但他没有再像最初那样惊慌失措。
他只是静静地待在原地,一种深深的疲惫与疏离感将他包裹。他能理解这场杀戮的必要性,却无法融入这场狂欢。
他把自己缩成一团,紧紧贴着封野,从对方身上寻找着那份熟悉的安宁。
封野没有参与分食。
他庞大的身躯始终停留在林昔身边,确认小家伙没有受到任何伤害后,他才缓缓游向那具已经残破不堪的鲨鱼尸体。
他在血水中穿行,精准地找到了那块营养最丰富的肝脏,用牙齿撕下一小块最嫩的部分。
然后,他回到林昔面前,松开嘴,将这份战利品,轻轻推到林昔的嘴边。
腥甜的气味扑面而来。
林昔的身体下意识地僵硬了一下。他看着那块还在渗血的肉块,没有扭头,也没有后退。
他只是抬起头,迎上了封野那双充满期待的深邃眼睛。
然后,他伸出自己的吻部,轻轻地、却无比坚定地,将那块肝脏推开了。
一次,两次。
这个动作不带任何嫌恶,只是一种明确的、无声的拒绝。
封野的动作停住了。
他巨大的头颅微微歪了歪,那双深邃的眼睛里,流露出一丝明显的困惑。
他无法理解。
小家伙没有受伤,也没有表现出恐惧。他只是……不高兴。
封野低头,看了看那块被林昔推开的肝脏,又看了看周围被染红的海水,和那些正在大快朵-颐的同伴。

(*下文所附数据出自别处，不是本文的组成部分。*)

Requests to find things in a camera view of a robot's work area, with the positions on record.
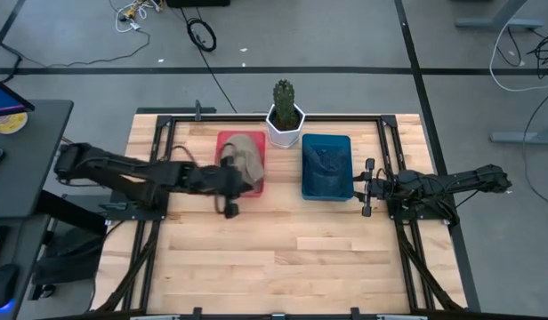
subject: wooden tabletop
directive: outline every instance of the wooden tabletop
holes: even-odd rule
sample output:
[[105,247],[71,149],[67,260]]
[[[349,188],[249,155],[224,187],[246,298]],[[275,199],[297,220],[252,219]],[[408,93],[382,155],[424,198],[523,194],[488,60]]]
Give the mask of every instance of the wooden tabletop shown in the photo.
[[[432,172],[419,115],[396,116],[407,168]],[[156,118],[135,116],[127,156],[149,160]],[[217,133],[224,130],[266,127],[264,122],[179,123],[174,143],[185,145],[200,165],[212,164]],[[383,167],[375,124],[306,121],[302,132],[349,135],[355,174],[368,157],[375,159],[375,169]],[[180,159],[187,157],[175,150],[173,160]],[[356,199],[303,200],[300,143],[283,150],[267,142],[265,170],[262,196],[238,199],[240,215],[232,220],[214,212],[211,197],[171,195],[157,243],[150,314],[190,314],[194,307],[205,314],[347,314],[351,307],[362,313],[409,311],[395,228],[384,202],[374,200],[373,216],[364,218]],[[362,188],[356,183],[356,190]],[[439,220],[419,225],[429,269],[452,299],[465,305],[447,227]],[[108,298],[128,269],[135,227],[136,222],[126,222],[106,241],[93,307]]]

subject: blue tray
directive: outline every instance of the blue tray
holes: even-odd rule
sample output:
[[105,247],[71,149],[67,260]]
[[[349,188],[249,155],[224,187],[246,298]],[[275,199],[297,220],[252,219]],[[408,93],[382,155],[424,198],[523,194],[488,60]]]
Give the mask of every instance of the blue tray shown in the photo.
[[351,139],[331,134],[302,136],[302,197],[347,201],[353,197]]

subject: cactus
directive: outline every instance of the cactus
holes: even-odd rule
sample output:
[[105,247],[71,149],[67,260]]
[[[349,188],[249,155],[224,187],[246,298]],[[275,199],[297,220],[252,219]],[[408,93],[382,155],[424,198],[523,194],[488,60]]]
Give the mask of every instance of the cactus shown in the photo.
[[274,86],[274,125],[280,131],[295,130],[300,119],[294,109],[294,86],[287,80],[280,80]]

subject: white pot
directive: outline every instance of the white pot
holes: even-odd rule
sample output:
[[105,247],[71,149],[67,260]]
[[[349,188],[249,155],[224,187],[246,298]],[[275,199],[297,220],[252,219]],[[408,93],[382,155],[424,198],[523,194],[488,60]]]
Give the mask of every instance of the white pot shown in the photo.
[[294,104],[294,108],[300,113],[300,125],[297,129],[291,131],[279,131],[276,129],[274,124],[270,121],[270,114],[274,110],[274,105],[270,107],[268,115],[266,115],[266,125],[268,126],[268,137],[270,138],[270,143],[279,148],[290,148],[296,141],[300,139],[300,131],[302,130],[303,120],[306,118],[306,115],[303,111]]

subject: red plastic bin
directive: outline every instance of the red plastic bin
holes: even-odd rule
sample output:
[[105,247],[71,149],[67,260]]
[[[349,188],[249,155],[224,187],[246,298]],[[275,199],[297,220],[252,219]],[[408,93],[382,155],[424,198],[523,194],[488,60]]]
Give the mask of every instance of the red plastic bin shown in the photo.
[[[220,162],[220,155],[219,150],[221,150],[224,143],[234,134],[245,134],[252,138],[254,143],[256,144],[256,147],[258,148],[258,152],[260,153],[260,158],[262,160],[262,168],[264,168],[264,171],[266,172],[266,166],[264,165],[266,163],[266,134],[264,132],[250,132],[250,131],[221,131],[217,135],[217,147],[214,151],[214,162],[216,164],[219,164]],[[247,191],[244,194],[242,194],[242,197],[259,197],[262,195],[262,191],[264,191],[264,179],[262,179],[252,191]]]

最后,他的视线回到了林昔身上,落在他那双安静却写满固执的眼睛上。
下一秒,封野做出了一个让所有虎鲸都停下动作的举动。
他用吻部小心地衔住林昔的后颈,将他轻轻叼起,然后调转方向,毫不留恋地离开了这片正在进行狂欢的猎场。
炽浪嘴里还叼着一块鲨鱼肉,它不解地看着自己的王,带着一个奇怪的俘虏,放弃了象征荣耀的战利品。
封野将林昔带到了百米之外,一片没有被血液污染的、干净清澈的水域。
他松开嘴,让林昔自由地漂浮。
然后,他用自己庞大的身躯,将林昔环绕起来,形成一个绝对安全的、与世隔绝的小小空间。
他什么也没做,只是安静地陪着他,用自己的体温和心跳,无声地询问着这个安静的小家伙。
血腥味远去了。
混乱的噪音消失了。
林昔紧绷的身体,终于一点点地放松下来。他疲惫地靠在封野坚实的胸膛上,感受着那份沉默又强大的温柔。
他知道,这个不善言辞的大家伙,正在用自己的方式,试图理解他,安抚他。